Only lines with the string "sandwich" should be returned from the data below.

(Extracted data entries)
§ §
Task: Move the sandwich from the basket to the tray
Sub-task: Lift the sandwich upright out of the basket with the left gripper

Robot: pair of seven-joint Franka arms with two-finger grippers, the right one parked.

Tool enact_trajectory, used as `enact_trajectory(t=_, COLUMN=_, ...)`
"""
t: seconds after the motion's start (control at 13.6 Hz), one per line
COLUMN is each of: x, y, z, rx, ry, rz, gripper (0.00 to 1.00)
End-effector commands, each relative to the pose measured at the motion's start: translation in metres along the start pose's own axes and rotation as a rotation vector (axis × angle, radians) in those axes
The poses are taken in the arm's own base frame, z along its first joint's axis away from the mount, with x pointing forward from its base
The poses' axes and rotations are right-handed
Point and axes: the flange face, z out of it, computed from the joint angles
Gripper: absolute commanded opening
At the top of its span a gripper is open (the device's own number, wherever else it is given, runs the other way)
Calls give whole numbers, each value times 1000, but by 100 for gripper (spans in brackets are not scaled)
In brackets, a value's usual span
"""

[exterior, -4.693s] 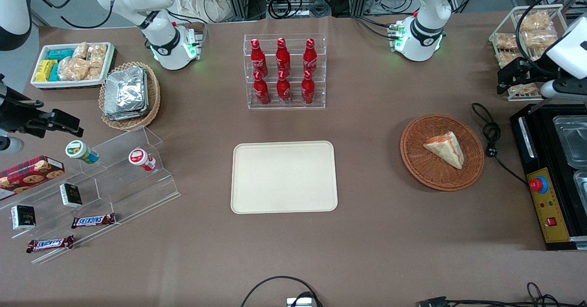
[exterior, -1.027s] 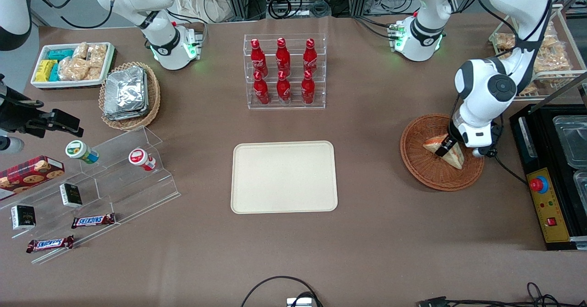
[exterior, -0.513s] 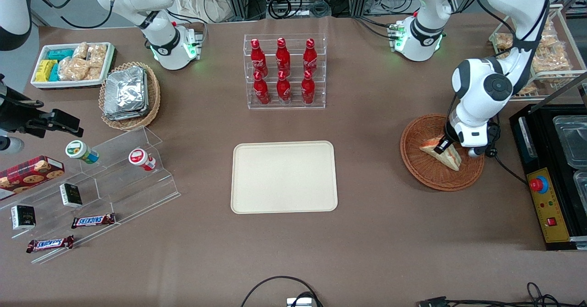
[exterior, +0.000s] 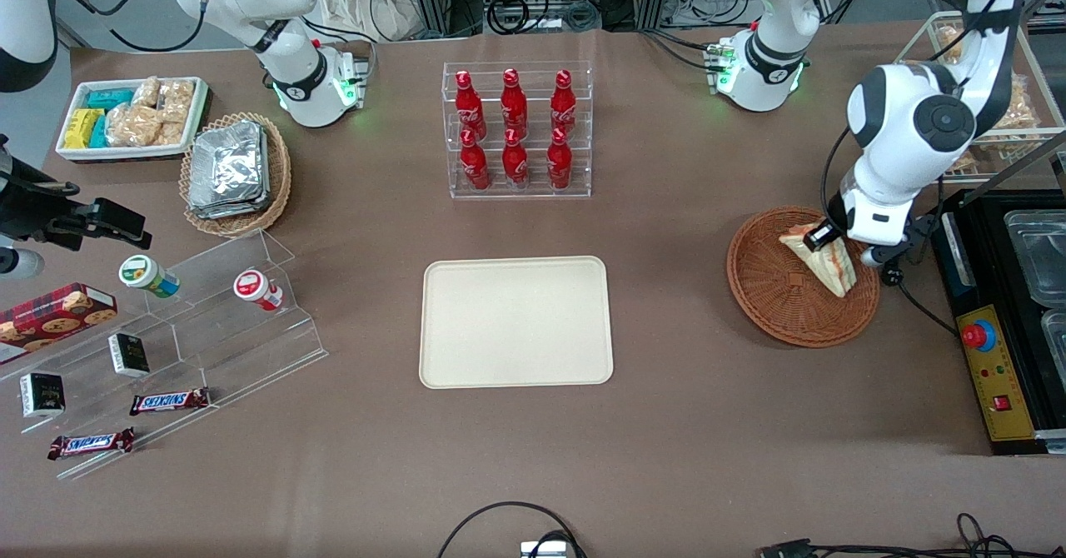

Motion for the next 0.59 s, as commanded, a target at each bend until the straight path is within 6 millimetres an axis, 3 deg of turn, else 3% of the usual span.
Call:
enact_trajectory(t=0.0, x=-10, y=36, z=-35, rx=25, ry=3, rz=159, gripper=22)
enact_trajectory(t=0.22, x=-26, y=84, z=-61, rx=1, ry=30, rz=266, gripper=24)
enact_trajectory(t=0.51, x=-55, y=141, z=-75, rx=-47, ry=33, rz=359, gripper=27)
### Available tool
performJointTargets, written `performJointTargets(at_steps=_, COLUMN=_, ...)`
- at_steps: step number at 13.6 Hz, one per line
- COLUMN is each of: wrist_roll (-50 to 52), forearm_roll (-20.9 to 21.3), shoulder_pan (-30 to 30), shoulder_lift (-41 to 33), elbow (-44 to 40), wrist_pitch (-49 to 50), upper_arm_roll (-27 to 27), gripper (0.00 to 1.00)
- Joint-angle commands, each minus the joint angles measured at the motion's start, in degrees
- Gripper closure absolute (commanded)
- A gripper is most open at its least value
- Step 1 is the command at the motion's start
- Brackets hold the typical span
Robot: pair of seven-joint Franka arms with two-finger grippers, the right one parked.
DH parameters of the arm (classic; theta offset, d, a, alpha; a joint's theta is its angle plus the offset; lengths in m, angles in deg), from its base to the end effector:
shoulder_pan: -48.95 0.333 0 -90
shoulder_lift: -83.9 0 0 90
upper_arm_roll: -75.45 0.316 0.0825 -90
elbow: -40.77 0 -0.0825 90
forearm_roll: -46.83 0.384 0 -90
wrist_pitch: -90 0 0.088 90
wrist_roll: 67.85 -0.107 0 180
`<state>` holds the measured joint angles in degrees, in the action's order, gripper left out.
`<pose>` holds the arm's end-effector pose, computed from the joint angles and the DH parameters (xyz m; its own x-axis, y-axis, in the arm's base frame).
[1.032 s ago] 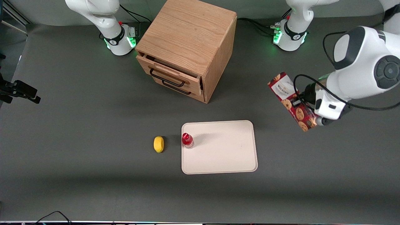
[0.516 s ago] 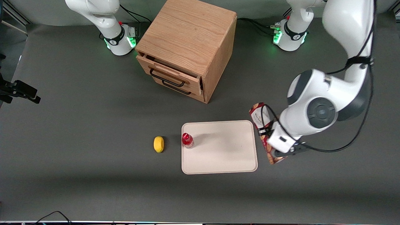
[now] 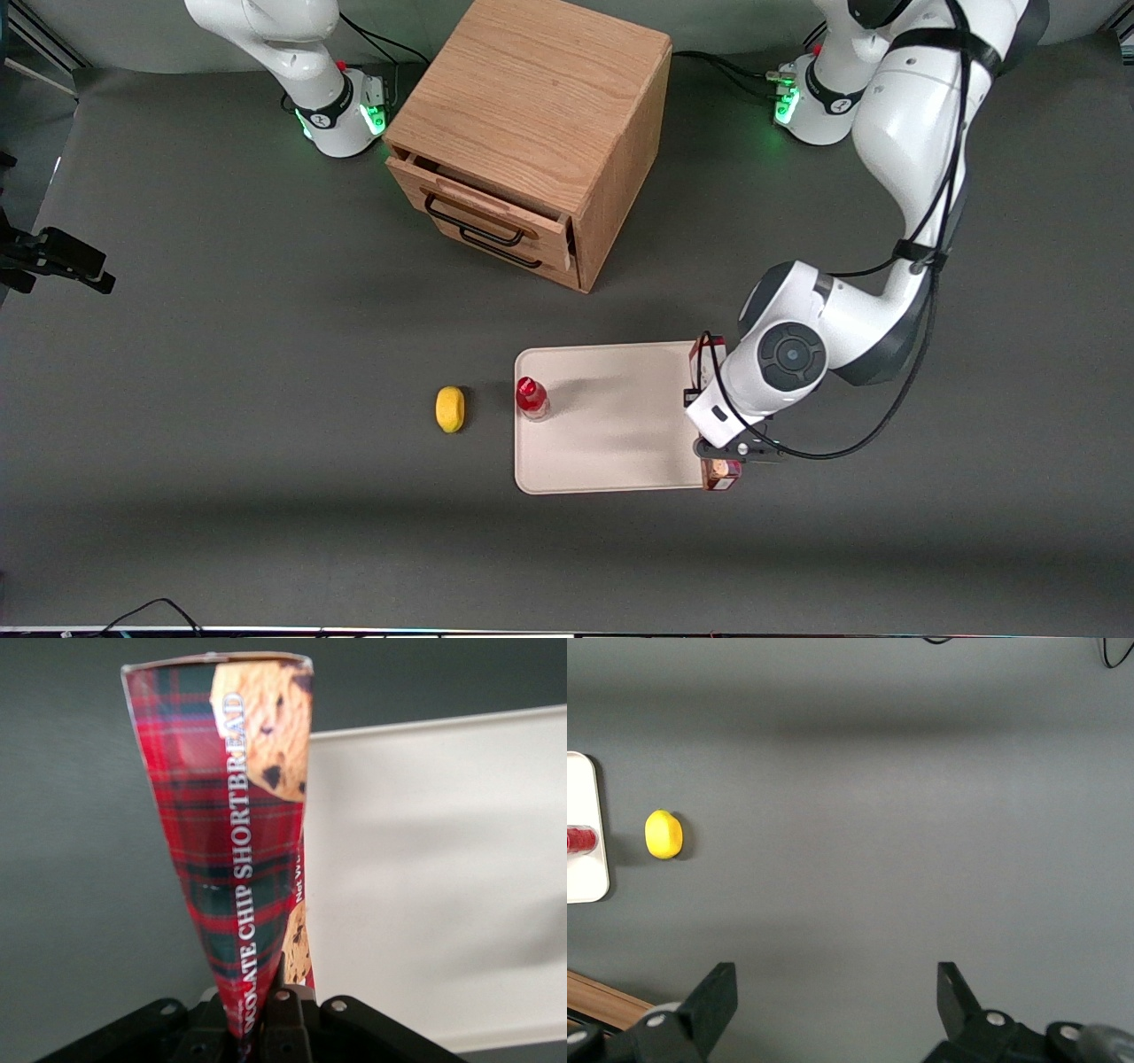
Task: Place red cookie box on tray
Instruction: 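Lower the box onto the tray and open the left gripper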
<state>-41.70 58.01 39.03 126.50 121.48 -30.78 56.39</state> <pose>0.6612 -0.3006 0.2775 0.9973 -0.0686 -0.0263 -0.0673 -0.9965 0.0494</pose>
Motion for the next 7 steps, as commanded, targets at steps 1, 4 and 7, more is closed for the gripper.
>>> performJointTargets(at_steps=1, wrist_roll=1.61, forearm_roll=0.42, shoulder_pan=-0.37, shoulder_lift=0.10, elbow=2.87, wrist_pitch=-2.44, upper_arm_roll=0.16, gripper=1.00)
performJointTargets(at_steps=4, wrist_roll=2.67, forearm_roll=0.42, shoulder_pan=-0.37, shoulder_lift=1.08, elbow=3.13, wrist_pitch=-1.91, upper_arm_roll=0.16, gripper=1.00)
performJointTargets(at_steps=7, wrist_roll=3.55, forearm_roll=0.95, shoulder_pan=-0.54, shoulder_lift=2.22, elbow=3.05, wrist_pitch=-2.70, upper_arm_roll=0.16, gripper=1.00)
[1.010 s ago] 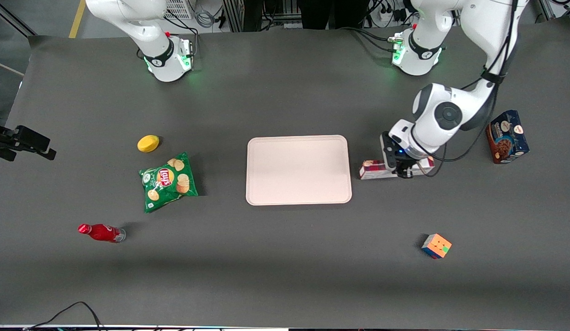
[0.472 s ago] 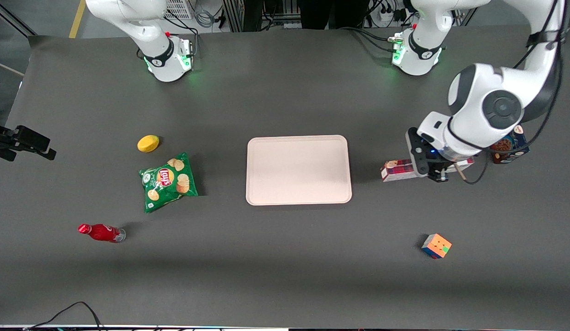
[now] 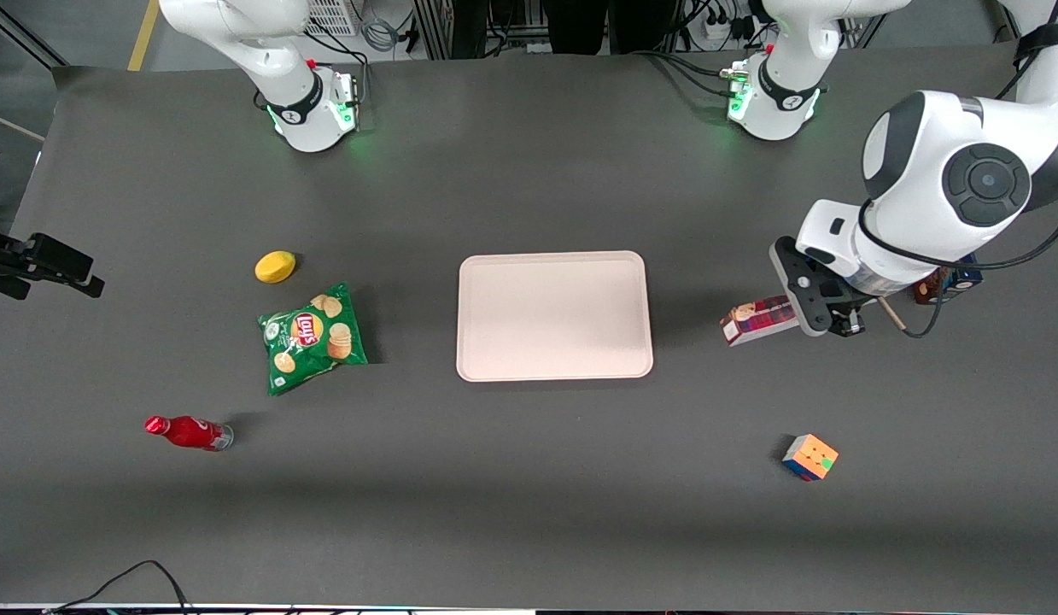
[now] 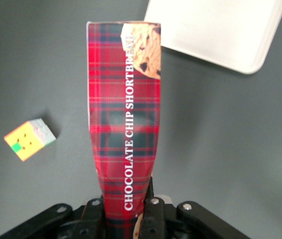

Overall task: Place red cookie box on tray
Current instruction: 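Lift the cookie box upright and pull it away from the tray, then carry the upright cookie box over the tray and lower it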

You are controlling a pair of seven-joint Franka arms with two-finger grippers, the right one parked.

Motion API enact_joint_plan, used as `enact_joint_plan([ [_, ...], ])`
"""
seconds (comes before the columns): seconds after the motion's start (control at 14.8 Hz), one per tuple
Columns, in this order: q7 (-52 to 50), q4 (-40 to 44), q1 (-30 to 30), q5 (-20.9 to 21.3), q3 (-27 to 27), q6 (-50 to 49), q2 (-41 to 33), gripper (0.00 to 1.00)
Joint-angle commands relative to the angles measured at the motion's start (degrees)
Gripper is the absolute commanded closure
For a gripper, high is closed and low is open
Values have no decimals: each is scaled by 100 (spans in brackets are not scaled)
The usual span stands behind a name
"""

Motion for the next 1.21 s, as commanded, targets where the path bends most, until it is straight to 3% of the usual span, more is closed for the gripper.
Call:
enact_joint_plan([
  [0.0,-2349,120,-34,13,-504,-434,-124,98],
  [0.27,-5375,111,-43,-13,-1331,-496,-81,98],
  [0.74,-8908,67,-96,-14,-2193,-329,279,98],
  [1.15,-10258,-292,-227,109,-2370,1083,1008,98],
])
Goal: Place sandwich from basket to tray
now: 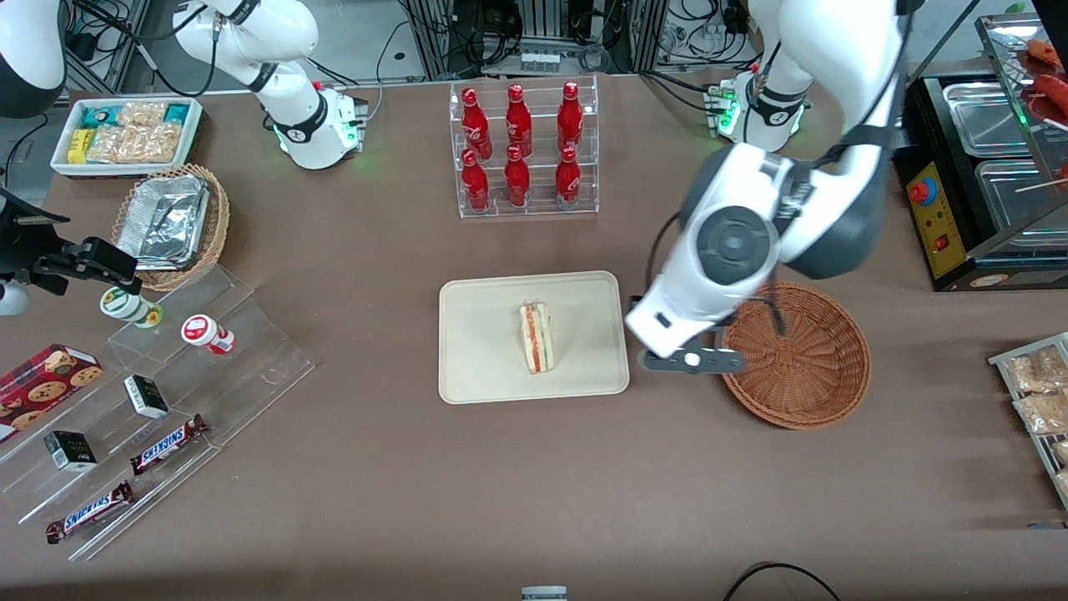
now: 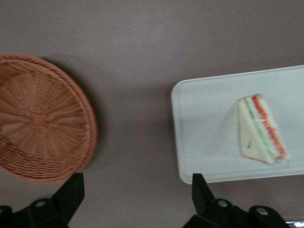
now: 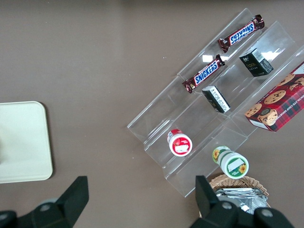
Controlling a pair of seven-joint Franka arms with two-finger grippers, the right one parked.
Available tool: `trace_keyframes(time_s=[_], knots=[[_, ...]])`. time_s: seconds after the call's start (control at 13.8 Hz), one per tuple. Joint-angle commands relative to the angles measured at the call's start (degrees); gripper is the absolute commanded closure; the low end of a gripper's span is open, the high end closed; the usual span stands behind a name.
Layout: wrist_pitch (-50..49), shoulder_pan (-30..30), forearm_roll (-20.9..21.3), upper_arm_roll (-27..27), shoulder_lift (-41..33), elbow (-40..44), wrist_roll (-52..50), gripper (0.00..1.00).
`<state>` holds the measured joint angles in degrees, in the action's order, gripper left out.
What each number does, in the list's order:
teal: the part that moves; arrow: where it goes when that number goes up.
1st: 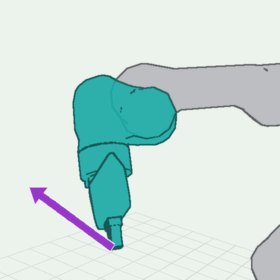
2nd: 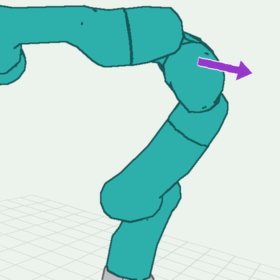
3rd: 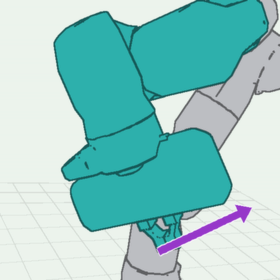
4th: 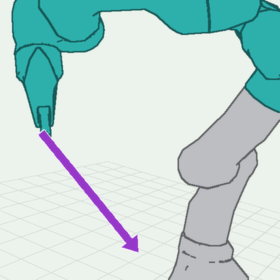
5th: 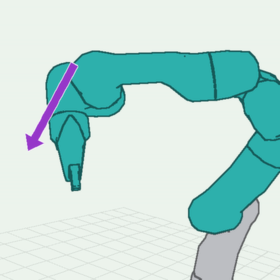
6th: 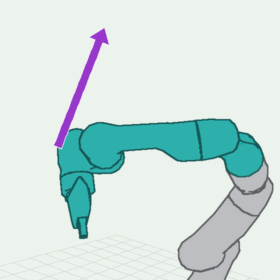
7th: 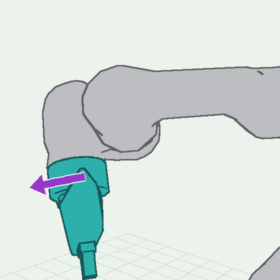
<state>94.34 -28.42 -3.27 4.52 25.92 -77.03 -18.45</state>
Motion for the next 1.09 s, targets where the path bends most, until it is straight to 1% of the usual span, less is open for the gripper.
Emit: trace_keyframes(time_s=[0.0,0.29,0.43,0.51,0.58,0.72,0.87,0.94,1.01], knots=[[-1.0,-0.7,-2.5,5.1,-5.3,-4.5,6.6,0.00],[-3.2,-0.7,-2.4,5.8,-6.1,-4.6,6.8,0.00],[-3.9,-0.5,-2.3,6.6,-7.7,-5.8,7.5,0.00],[-4.4,2.0,-2.2,6.7,-8.3,-6.2,9.0,0.00],[-5.8,3.2,-2.2,5.9,-9.3,-6.2,11.5,0.00],[-7.4,3.8,-2.3,5.7,-10.7,-6.3,14.0,0.00],[-8.6,4.3,-2.1,5.6,-11.7,-6.6,14.1,0.00],[-8.7,7.8,-2.0,4.2,-12.1,-6.6,14.1,0.00],[-8.8,9.4,-1.7,1.2,-12.8,-6.6,14.2,0.00]])
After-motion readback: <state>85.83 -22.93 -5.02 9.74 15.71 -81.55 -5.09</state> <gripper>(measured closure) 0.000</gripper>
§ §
#### [ANSWER TO THE EXERCISE]
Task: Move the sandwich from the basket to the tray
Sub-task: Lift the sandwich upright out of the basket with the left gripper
Goal: Place sandwich from basket to tray

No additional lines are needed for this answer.